Primeira parte do conteúdo a ser ministrado na Oficina“FIGURA CONTEMPORÂNEA: Técnicas tradicionais e Hiper-realismo” (Florianópolis | 23, 24 e 25 de Fevereiro | 2016)
A expressão é o que possibilita a existência – é sua plataforma constitutiva e fundacional. Logo que expresso, passo a existir, uma vez que minha existência é “informada”, posta na fôrma da linguagem, tornando-se inteligível. Freud afirmava que o ser se “humaniza” quando nasce para a linguagem. Essa declaração, elaborada mais profundamente por Jacques Lacan, pode ser resumida do seguinte modo: o processo de humanização do ser falante se caracteriza pela inscrição no mundo dos símbolos. Lacan conceitua um elemento de auxílio no reconhecimento da relação do ser com ele mesmo e com os demais: o “Estádio do espelho”. Ao ver a totalidade de seu corpo refletida na imagem do espelho, o ser é capaz de apreender sua forma – que antes se confundia com o corpo do mundo, e diferenciar-se dele, apropriar-se, possuir a si próprio. É através desse processo de reconhecimento da imagem que se dá a constituição do “eu”; é através dele (e do olhar do outro) que a existência do sujeito se manifesta.

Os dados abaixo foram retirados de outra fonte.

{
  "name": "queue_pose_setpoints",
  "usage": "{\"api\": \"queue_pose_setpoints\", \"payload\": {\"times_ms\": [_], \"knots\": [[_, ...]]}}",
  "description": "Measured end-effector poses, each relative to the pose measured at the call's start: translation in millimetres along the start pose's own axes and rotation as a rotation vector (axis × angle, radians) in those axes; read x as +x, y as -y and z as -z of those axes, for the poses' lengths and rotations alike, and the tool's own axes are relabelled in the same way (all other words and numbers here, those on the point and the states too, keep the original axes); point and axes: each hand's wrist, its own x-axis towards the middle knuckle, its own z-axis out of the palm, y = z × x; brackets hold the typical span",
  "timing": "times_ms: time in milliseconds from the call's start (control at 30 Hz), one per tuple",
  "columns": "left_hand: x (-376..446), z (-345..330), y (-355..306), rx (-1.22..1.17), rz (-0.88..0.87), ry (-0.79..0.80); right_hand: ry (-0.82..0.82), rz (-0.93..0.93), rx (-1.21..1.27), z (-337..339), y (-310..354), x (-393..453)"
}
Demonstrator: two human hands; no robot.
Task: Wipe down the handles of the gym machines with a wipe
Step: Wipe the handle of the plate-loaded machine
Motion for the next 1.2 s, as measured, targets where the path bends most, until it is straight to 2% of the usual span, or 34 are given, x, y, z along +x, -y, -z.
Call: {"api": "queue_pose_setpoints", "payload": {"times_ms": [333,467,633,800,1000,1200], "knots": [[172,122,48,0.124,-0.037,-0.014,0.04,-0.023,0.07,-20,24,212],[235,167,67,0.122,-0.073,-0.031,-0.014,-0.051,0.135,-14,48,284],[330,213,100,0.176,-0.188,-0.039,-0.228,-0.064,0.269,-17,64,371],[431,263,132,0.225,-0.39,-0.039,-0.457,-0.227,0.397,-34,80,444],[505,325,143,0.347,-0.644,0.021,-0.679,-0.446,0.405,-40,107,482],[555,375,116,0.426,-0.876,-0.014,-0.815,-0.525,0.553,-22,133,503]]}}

A arte é um campo do simbólico capaz de expressar. Mas, por detrás desta obviedade, o que vem a ser “expressão” possui um sentido bem diverso do senso comum. A partir do final do século XVIII esse termo passa a ter o significado que lhe damos hoje, mas até então expressão significava a “conformação adequada a um padrão”: expressar-se “bem” era falar de maneira adequada conforme um padrão normativo dado. No século XIX há uma inversão radical: o termo passa a se referir à capacidade do artista em quebrar a regularidade da forma sem desestruturá-la completamente por meio de uma linguagem particular. Isso gera uma desestabilização da avaliação crítica, pois, se antes o julgamento da arte atinha-se à adequação da linguagem (ou da obra) a um padrão vigente, passou a ser justamente o contrário – a linguagem singular do artista criava suas próprias regras, abolindo a ideia de “padrão”.
A crença romântica na genialidade do artista criou um equívoco largamente difundido: o de que há uma essência prévia especial do artista que procura expressão. Mas o sentido original qualificava a expressão como possibilidade de exploração, aprofundamento e desenvolvimento formal. Expressão é a desestabilização da estrutura formal da obra, até o limiar de sua desarticulação – sem, no entanto perdê-la de todo, o que não faria sentido.
Se o objetivo das vanguardas fosse esgotar a forma para torná-la inútil, bastaria simplesmente que se abrisse mão dela a priori. Pois foi justamente isso o que a Academia fez: partiu do princípio de que a arte fora superada em seu âmbito formal, de que estava esgotada sua dimensão plástica (desenho, pintura, etc), e partiu daí para outras categorias artísticas (instalação, performance, etc). Esta é a conclusão pesadelar do fetichismo da “novidade pela novidade”.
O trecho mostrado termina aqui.